* _Goal of the exercise_
Using the records below, copy exactly the part that opens with the line holding "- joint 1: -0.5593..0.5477" and closes with the line holding "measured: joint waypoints", minus the pictures.

* _Task data_
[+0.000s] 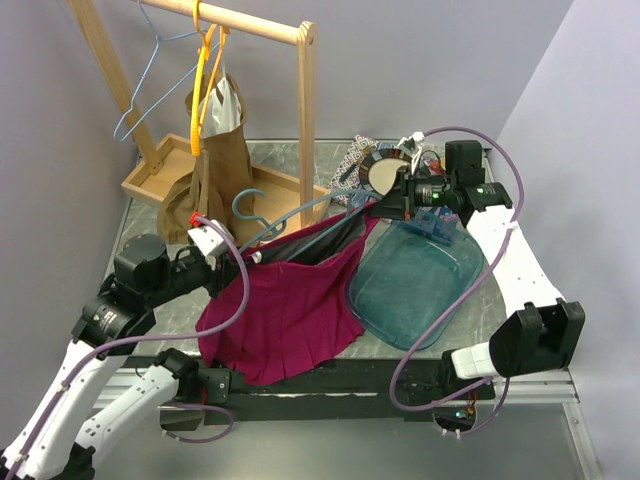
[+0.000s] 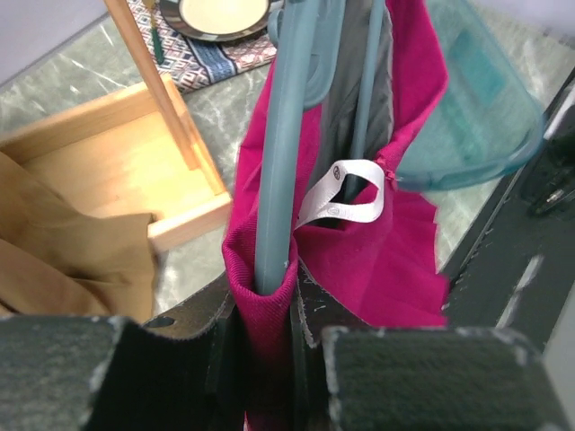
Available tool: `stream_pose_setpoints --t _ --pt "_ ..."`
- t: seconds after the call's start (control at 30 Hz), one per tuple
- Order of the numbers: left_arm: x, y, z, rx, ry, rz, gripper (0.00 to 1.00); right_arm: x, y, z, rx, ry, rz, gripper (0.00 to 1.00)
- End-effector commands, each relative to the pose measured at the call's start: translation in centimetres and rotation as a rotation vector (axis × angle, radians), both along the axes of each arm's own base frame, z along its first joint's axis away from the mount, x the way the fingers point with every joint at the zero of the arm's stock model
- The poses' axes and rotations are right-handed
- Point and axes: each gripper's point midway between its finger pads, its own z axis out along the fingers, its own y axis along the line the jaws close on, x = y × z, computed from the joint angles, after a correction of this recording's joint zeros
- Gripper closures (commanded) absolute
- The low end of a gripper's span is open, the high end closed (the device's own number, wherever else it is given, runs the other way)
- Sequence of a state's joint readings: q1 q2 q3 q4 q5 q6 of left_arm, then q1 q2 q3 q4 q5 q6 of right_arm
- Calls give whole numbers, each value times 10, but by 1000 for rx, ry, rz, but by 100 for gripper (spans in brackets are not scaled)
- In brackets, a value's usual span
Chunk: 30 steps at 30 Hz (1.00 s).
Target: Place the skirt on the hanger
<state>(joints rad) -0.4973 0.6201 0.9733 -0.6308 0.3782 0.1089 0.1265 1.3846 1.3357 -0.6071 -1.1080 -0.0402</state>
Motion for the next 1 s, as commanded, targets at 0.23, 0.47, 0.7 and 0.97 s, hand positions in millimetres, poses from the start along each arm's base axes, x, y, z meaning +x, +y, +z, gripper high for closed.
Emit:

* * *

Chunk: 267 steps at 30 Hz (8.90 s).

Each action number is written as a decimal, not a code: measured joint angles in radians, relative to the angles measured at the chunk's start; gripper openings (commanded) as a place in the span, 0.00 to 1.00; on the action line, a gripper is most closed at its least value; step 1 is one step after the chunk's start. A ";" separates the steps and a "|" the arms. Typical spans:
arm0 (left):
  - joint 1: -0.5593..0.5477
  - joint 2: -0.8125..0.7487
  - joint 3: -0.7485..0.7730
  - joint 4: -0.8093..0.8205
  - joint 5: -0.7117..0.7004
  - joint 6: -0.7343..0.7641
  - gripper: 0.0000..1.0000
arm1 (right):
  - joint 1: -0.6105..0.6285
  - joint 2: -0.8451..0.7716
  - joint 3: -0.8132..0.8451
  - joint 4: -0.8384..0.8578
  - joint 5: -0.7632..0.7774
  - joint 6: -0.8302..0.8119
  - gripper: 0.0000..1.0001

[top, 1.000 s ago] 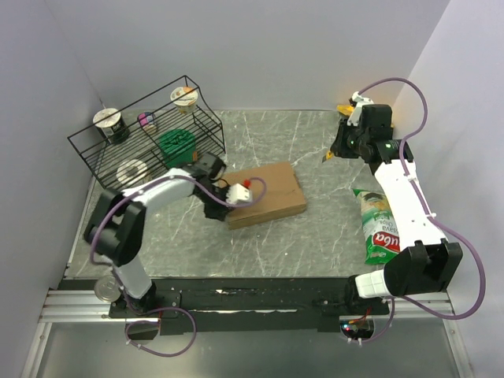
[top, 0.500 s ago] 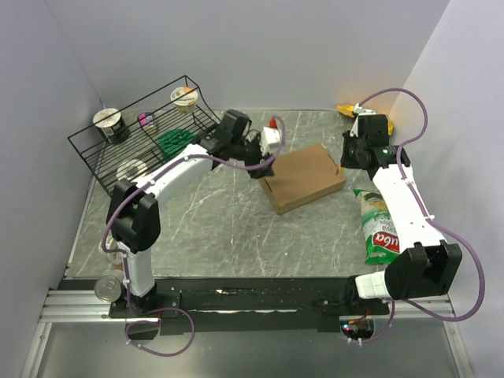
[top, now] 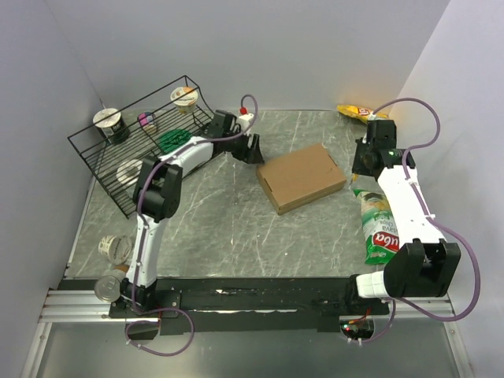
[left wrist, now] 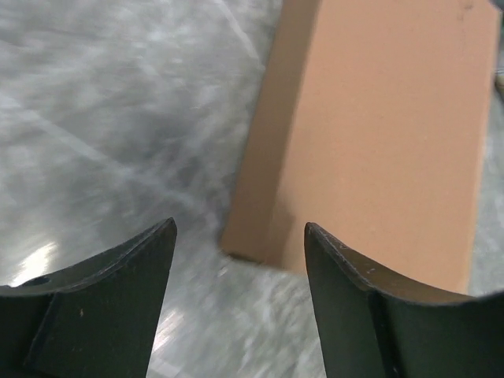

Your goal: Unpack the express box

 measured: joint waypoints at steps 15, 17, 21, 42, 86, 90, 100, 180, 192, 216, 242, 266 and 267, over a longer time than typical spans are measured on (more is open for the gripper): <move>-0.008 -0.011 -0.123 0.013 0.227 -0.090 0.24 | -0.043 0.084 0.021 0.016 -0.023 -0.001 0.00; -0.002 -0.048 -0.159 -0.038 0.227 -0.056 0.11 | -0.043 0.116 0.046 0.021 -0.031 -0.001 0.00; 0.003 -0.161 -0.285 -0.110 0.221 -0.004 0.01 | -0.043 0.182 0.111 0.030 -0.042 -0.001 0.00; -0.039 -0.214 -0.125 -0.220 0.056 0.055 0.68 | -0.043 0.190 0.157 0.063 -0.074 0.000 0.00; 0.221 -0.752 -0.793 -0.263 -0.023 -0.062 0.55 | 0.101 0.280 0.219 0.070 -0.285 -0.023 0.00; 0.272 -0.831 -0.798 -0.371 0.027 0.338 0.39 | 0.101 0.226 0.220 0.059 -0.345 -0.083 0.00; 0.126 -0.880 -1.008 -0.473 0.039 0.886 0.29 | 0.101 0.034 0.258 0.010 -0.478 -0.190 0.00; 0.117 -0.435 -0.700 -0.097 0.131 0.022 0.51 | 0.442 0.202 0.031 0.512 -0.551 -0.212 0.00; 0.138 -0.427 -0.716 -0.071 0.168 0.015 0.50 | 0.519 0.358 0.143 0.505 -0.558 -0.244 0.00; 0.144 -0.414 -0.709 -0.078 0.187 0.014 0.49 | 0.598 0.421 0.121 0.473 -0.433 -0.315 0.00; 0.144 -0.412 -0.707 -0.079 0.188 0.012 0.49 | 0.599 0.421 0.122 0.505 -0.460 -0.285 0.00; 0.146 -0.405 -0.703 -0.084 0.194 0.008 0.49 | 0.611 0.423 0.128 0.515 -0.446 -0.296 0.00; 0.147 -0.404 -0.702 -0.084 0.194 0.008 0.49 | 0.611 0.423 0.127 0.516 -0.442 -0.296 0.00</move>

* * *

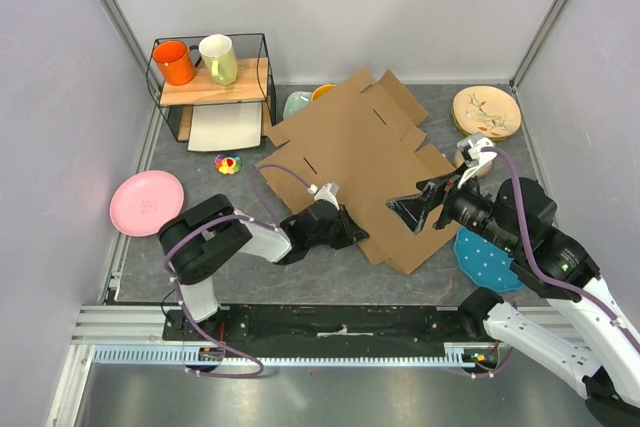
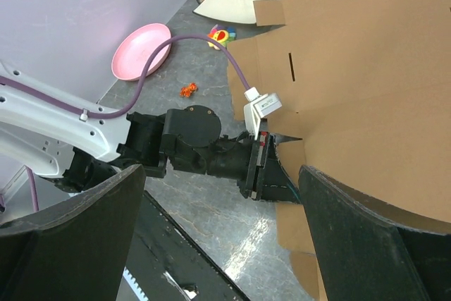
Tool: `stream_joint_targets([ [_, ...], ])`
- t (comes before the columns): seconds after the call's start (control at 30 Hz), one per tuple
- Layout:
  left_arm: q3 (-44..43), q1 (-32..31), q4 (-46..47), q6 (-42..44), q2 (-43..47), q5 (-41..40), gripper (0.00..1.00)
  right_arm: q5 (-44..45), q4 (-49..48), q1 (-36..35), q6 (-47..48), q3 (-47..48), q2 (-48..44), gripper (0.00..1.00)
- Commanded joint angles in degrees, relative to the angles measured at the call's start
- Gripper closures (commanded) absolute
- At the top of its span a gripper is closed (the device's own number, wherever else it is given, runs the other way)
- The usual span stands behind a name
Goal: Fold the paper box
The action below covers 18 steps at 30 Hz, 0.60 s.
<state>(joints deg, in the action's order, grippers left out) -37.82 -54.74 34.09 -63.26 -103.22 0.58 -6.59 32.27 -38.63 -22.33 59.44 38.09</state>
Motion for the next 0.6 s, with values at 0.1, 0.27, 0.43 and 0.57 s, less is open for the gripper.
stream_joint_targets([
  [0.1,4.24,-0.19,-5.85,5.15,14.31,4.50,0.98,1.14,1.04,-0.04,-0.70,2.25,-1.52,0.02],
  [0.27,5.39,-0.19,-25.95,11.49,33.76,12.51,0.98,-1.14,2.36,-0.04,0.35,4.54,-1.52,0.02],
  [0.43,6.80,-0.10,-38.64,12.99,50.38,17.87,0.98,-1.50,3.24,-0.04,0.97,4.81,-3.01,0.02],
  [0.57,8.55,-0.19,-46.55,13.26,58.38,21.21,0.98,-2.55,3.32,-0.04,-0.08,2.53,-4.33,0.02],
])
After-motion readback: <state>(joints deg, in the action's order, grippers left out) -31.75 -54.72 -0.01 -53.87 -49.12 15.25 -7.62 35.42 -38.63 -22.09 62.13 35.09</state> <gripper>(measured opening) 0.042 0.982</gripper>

* _Answer box_
  - joint 1: -0.5593..0.5477
  - joint 2: -0.8125..0.7487
  - joint 3: -0.7485..0.7730
  - joint 4: -0.8093..0.8205
  - joint 5: -0.7117..0.7004
  - joint 6: -0.7343..0.7641
  - gripper: 0.0000..1.0000
arm1 (right):
  - joint 1: -0.6105..0.6285
  - joint 2: -0.8451..0.7716
  - joint 3: -0.8132..0.8451
  - joint 4: -0.8384..0.8578
  - joint 5: -0.7632..0.7774
  - joint 6: -0.8302..0.8119
  - gripper: 0.0000..1.0001

[top, 1.000 s ago] 
[top, 0.500 s ago] 
[top, now] 
[left wrist, now] 

Your goal: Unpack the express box

 measured: joint waypoints at steps 15, 17, 21, 42, 86, 90, 100, 180, 192, 216, 242, 266 and 267, over a longer time than typical spans are measured on (more is open for the gripper): <move>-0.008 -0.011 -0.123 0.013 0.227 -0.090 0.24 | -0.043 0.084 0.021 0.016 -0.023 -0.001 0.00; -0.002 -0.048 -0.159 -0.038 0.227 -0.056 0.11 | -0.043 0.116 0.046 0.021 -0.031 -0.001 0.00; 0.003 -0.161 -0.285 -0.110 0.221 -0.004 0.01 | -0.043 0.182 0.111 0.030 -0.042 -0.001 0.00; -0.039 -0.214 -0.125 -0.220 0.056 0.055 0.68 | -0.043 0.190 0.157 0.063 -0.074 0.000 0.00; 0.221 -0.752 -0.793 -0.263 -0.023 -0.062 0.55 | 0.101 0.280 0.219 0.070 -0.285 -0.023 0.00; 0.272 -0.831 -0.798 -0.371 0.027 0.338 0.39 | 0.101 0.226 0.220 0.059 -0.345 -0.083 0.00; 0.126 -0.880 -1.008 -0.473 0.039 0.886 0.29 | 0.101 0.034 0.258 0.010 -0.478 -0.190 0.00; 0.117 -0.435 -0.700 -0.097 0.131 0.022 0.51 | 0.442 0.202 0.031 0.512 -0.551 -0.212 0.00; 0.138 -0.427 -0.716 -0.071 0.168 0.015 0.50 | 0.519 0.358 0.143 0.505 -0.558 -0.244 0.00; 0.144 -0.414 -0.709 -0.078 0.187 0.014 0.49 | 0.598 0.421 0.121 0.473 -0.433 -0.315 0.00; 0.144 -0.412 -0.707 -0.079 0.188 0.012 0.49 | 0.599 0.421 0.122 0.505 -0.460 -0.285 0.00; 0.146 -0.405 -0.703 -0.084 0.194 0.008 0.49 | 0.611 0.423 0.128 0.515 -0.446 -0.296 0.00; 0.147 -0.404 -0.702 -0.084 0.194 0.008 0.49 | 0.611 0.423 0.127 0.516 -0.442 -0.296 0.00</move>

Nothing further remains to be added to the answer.